ミニ法話⑧

ミニ法話-川柳シリーズ第8回-

「お互いに 悪いところは あなたの子」
「成績の 上がったとたん 俺の子だ」


 煩悩をもつ人間の思考に「分別智」と言う言葉があります。簡単に言えば、私たちはいつも「善・悪」のものさしで量って生きています。
 自分にとって間に合い、役立ち、都合のよいことは「善」で、間に合わない、役立たない、都合の悪いことは「悪」と考えています。「善」は幸せの条件であり、「悪」は不幸の原因と思ってます。
 ですから、健康やお金があり楽な生活をし得をすることは「善」で、病気や死、お金が無く損することなど苦しみの種は「悪」としています。
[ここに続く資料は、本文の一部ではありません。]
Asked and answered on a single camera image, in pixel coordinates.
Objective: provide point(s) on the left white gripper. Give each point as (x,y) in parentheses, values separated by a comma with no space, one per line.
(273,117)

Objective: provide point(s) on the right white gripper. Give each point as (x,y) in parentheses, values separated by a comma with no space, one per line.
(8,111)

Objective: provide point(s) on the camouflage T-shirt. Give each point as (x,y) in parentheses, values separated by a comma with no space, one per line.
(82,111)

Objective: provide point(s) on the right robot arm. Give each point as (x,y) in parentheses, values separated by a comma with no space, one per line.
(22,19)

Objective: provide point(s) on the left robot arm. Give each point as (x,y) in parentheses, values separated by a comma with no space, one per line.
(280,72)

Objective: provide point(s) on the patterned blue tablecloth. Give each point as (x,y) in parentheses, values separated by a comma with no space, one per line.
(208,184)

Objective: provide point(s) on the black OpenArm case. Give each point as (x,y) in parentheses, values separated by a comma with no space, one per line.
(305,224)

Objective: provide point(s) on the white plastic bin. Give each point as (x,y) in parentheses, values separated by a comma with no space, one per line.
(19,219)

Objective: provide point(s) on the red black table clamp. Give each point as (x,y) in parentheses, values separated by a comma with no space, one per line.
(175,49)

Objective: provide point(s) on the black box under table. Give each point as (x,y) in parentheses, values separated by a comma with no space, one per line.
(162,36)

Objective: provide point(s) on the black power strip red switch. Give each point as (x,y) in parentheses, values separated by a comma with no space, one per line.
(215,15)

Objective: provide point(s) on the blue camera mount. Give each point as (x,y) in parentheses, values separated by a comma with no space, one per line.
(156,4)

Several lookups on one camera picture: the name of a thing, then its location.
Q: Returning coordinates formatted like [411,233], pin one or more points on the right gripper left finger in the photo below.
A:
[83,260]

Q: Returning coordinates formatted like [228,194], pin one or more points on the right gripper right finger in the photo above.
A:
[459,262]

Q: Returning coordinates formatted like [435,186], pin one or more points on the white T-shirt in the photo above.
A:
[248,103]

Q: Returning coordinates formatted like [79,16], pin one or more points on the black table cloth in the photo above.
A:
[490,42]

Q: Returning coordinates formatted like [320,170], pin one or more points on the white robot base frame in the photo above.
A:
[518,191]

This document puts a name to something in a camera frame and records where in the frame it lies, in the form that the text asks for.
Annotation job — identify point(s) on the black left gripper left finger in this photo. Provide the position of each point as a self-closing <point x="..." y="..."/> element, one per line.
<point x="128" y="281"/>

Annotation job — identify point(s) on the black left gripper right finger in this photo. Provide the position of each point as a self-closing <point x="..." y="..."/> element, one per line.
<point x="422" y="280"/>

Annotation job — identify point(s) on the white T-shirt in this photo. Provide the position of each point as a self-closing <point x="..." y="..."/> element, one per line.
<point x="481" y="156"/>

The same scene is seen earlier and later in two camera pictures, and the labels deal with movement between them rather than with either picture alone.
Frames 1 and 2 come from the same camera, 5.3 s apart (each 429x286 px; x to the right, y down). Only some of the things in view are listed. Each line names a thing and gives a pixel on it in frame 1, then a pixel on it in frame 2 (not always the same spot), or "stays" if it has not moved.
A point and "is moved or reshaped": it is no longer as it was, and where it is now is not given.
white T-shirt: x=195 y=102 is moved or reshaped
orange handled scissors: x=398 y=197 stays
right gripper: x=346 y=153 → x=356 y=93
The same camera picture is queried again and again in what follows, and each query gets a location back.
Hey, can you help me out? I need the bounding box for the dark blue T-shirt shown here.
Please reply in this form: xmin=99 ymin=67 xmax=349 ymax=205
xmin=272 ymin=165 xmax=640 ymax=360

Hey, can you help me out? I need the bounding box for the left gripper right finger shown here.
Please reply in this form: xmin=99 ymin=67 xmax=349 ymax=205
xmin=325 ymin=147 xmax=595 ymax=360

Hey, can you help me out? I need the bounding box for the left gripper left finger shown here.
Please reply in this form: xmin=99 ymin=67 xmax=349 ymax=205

人間関係においても、都合の良い親や連れ合いや子どもなどは「善」で、そうでない人は「悪」としています。
 

 自分勝手な思いや都合を絶対化し、その「ものさし」が正しい間違いがないと信じて生きている。そうした考え方を親鸞聖人は「邪見」と教えてくださいます。正信偈に「邪見憍慢悪衆生」と述べておられます。
 仏様は、そういう「分別智」でしか生きられない私たちに、自分の正体に気づけといつも呼びかけてくださっています。